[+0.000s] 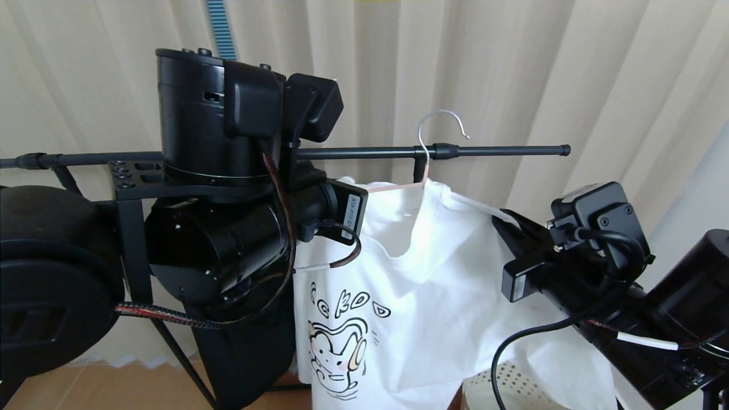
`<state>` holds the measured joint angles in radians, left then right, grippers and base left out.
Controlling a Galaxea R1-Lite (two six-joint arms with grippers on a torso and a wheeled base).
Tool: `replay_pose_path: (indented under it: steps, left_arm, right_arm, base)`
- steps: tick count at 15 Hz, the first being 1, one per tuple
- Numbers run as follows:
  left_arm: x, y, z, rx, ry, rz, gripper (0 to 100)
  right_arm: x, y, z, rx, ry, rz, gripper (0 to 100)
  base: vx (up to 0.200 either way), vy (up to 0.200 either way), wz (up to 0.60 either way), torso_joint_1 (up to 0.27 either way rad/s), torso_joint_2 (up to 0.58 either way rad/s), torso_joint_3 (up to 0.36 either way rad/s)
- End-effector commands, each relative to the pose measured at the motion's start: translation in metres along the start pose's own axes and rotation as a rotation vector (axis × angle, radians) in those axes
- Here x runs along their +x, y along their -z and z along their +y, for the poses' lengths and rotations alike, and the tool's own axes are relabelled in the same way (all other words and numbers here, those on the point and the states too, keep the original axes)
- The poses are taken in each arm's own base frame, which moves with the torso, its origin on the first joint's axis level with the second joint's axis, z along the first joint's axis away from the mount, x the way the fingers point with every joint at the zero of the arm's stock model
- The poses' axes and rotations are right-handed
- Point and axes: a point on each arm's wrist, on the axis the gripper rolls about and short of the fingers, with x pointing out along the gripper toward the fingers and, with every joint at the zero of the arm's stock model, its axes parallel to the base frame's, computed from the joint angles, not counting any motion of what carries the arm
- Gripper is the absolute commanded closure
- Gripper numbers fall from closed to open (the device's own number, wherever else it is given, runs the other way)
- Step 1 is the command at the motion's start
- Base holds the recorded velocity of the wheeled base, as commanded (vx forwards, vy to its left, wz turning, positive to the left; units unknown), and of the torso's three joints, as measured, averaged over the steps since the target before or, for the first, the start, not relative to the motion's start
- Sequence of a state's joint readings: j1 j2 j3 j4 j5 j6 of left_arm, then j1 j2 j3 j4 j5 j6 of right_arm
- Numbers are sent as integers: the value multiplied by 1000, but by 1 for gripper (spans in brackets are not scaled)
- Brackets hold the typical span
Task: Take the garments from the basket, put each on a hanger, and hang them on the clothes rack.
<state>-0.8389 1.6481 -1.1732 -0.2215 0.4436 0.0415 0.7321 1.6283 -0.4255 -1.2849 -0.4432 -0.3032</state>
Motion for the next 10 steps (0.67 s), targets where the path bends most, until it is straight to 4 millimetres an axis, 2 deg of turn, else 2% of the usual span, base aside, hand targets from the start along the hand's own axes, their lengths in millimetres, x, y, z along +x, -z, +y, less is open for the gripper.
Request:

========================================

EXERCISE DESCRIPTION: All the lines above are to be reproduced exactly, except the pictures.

THE COMPLETED TASK:
[+0.000s] 
`<state>` holds the measured joint angles in radians, left then right, grippers and base left out.
Controlling a Galaxea R1-Lite (two six-joint arms with grippers on a torso and a wheeled base).
Tool: `replay_pose_path: (indented under it: steps, left_arm, right_arm, base)`
- steps: tick count at 15 Hz, the first being 1, one per tuple
- Numbers run as follows:
  left_arm: x, y, z, rx, ry, rz, gripper (0 to 100)
  right_arm: x, y, z, rx, ry, rz, gripper (0 to 100)
  base: vx (up to 0.200 either way), vy (up to 0.200 either way), wz (up to 0.60 either way), torso_joint_1 (up to 0.27 either way rad/s), torso_joint_2 (up to 0.58 either way rad/s), torso_joint_3 (up to 0.36 either way rad/s)
- End-effector commands, each relative to the pose measured at the motion's start: translation in metres along the start pose's own axes and rotation as a rotation vector (axis × angle, radians) in those axes
- Here x runs along their +x, y along their -z and z along their +y, for the poses' lengths and rotations alike, and the tool's own axes are relabelled in the same way (all other words and numbers here, those on the point and the states too, keep the original axes)
- The poses are taken in each arm's own base frame, which moves with the torso, its origin on the first joint's axis level with the second joint's axis, z along the first joint's axis away from the mount, x the way the fingers point with every joint at the zero of the arm's stock model
- The poses' axes and rotations are right-handed
- Point and axes: a point on each arm's wrist, on the axis the gripper rolls about and short of the fingers, with x pointing out along the gripper toward the fingers and, with every joint at the zero of the arm's stock model, its axes parallel to the base frame's, computed from the joint angles, not counting any motion of what carries the arm
- Gripper is the absolute commanded closure
- Gripper numbers fall from closed to open (the device's own number, wherever else it is given, runs the other way)
- Step 1 is the command at the motion's start
- Base holds the recorded velocity of the wheeled base, as commanded (vx forwards, vy to its left, wz turning, positive to the left; units unknown), and of the torso's three joints, as measured, averaged over the steps since the target before or, for the first, the start, not relative to the motion's start
- Sequence of a state's joint readings: j1 j2 j3 j4 j5 j6 of left_arm, then j1 j2 j3 j4 j5 j6 of right_arm
- Numbers are sent as integers: the value multiplied by 1000, but by 1 for gripper (spans in brackets are not scaled)
- Brackets hold the typical span
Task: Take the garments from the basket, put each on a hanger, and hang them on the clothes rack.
<state>-0.8389 1.6481 -1.1732 -0.2215 0.4436 0.0415 0.7321 1.6283 -0.4255 -1.2849 -0.4432 -0.3032</state>
Motion for the next 10 steps (0.67 s), targets where the path bends most, until it is straight to 4 millimetres an axis, 2 deg of turn, else 2% of the usual span, base aside, hand targets from the start along the hand's own axes, their lengths in millimetres, x, y, z along +x, -z, +y, less is open for the gripper.
Request:

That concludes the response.